Active engagement with neighbours, GPs, local police, and faith and community groups. Our properties are part of their streets, not separate from them, which makes a real difference to long-term integration.
Innovative, resourceful, and proactive about alleviating pressure on social workers and care co-ordinators. We solve problems within our scope rather than referring them back, which is part of why repeat commissioners come back to us.
We accept referrals from across West London and central London. Our four-borough cluster of properties has a commissioning catchment that spans eight.
Diverse Services Limited reinvests its own income back into the people we support. Our Psychology Lead, Assistant Psychologists, Nutritionist, and Senior Activities Coordinator are not billed to commissioners as bolt-on charges. They sit on our staff because we believe a real supported-living service has to include them as standard.
Psychology Lead and Assistant Psychologists running risk formulation, group sessions, 1-to-1 work, and clinical supervision of the wider team.

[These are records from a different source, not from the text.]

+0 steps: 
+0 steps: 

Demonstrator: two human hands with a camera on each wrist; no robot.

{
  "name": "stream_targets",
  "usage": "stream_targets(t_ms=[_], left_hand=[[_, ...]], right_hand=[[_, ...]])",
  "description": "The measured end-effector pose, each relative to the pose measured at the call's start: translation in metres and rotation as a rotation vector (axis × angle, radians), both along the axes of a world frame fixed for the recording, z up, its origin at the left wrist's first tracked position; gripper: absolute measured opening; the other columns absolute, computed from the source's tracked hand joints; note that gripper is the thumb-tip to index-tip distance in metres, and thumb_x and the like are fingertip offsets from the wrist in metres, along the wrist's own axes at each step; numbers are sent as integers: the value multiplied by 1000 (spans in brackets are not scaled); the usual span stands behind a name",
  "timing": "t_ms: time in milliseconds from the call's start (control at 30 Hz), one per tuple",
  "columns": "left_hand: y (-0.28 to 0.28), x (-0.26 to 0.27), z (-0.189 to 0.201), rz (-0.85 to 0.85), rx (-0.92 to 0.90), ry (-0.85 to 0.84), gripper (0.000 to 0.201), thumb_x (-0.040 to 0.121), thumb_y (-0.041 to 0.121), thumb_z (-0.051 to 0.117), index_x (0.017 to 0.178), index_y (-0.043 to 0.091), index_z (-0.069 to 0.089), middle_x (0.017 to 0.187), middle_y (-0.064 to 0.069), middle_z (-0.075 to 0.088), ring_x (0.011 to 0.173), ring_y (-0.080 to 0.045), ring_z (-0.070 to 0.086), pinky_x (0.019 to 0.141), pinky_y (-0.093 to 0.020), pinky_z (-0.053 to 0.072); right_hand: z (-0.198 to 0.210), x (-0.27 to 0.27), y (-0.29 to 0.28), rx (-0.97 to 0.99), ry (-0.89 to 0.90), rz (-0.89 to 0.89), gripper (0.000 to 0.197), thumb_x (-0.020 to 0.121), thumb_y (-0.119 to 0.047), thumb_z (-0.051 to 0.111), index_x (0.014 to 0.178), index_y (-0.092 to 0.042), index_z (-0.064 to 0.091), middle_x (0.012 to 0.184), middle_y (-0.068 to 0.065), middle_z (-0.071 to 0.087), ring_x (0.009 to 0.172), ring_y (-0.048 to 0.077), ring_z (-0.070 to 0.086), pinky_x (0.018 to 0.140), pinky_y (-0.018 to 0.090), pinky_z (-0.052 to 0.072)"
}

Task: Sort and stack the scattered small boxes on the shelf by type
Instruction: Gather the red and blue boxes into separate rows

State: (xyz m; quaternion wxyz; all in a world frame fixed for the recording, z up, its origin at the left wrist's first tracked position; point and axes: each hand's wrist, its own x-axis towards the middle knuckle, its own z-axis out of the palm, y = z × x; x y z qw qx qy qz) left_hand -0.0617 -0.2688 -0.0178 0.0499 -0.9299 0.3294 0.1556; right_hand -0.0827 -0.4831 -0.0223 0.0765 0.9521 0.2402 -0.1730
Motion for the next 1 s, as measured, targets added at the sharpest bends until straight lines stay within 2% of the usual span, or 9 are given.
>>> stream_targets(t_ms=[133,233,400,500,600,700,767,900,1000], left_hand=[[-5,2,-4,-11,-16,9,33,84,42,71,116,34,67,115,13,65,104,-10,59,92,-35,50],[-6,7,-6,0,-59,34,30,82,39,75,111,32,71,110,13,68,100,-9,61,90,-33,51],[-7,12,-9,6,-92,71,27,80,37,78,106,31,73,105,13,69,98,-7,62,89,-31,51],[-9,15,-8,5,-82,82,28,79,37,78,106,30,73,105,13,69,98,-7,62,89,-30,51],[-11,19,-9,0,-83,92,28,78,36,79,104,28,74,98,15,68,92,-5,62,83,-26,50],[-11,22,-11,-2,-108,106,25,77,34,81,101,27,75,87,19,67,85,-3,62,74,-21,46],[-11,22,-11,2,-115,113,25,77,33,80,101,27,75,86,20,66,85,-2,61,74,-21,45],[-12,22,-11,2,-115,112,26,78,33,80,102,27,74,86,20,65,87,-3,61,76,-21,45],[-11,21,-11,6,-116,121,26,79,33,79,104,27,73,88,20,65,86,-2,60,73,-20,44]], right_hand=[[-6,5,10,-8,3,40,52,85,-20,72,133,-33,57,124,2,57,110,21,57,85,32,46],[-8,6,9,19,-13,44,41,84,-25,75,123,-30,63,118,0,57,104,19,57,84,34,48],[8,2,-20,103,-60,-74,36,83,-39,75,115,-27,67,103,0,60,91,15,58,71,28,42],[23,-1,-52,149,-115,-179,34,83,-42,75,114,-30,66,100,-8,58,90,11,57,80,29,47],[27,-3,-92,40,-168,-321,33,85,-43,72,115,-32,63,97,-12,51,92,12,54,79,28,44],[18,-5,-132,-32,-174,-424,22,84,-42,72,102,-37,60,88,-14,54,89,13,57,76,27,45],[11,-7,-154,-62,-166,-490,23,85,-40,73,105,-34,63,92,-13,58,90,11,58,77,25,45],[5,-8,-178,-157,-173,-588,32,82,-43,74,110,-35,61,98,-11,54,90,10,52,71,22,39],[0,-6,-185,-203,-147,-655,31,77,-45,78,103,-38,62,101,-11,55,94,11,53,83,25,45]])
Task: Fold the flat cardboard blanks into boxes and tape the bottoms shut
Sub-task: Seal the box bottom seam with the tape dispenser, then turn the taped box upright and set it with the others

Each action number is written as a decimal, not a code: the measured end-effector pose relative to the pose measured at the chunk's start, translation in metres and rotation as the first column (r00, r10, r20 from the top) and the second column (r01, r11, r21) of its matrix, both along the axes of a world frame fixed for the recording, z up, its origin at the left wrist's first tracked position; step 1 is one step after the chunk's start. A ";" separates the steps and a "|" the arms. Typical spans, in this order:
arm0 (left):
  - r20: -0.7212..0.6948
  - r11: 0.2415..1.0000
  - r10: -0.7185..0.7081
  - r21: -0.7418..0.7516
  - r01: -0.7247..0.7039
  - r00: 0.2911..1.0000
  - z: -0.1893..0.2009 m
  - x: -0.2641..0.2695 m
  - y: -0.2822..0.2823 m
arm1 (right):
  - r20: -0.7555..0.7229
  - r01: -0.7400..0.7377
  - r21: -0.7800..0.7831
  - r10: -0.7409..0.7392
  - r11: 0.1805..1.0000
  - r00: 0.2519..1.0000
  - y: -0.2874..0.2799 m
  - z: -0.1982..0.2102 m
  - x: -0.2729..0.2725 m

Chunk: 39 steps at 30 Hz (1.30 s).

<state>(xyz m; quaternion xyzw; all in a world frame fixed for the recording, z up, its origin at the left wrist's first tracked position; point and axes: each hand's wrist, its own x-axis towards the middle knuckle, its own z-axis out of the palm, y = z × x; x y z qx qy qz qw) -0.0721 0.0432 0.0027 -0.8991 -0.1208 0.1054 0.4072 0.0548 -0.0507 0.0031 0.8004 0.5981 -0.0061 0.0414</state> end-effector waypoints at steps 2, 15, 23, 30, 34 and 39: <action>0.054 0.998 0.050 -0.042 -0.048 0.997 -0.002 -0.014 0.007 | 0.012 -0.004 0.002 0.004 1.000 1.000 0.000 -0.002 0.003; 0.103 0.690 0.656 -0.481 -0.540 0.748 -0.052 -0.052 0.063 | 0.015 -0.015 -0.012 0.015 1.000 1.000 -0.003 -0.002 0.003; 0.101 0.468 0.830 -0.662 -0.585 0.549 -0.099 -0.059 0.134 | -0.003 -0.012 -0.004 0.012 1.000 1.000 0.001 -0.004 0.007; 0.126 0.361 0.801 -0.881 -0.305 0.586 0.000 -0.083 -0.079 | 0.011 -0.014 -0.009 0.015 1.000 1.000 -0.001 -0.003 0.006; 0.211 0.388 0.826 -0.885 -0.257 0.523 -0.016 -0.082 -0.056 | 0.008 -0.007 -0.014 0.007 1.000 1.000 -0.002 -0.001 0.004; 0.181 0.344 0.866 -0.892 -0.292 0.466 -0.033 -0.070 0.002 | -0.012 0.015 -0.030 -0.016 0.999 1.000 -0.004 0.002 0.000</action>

Funded by us, not by additional commissioner charges.
Tailored dietary planning, nutrition education sessions, and weekly group cooking. The link between food, gut health, and mental wellbeing taken seriously, at no extra cost to placing authorities.
A proper weekly programme of therapeutic groups, outings, life-skills sessions, and the Diverse Empowerment Project where residents lead their own groups. Not a noticeboard, a service.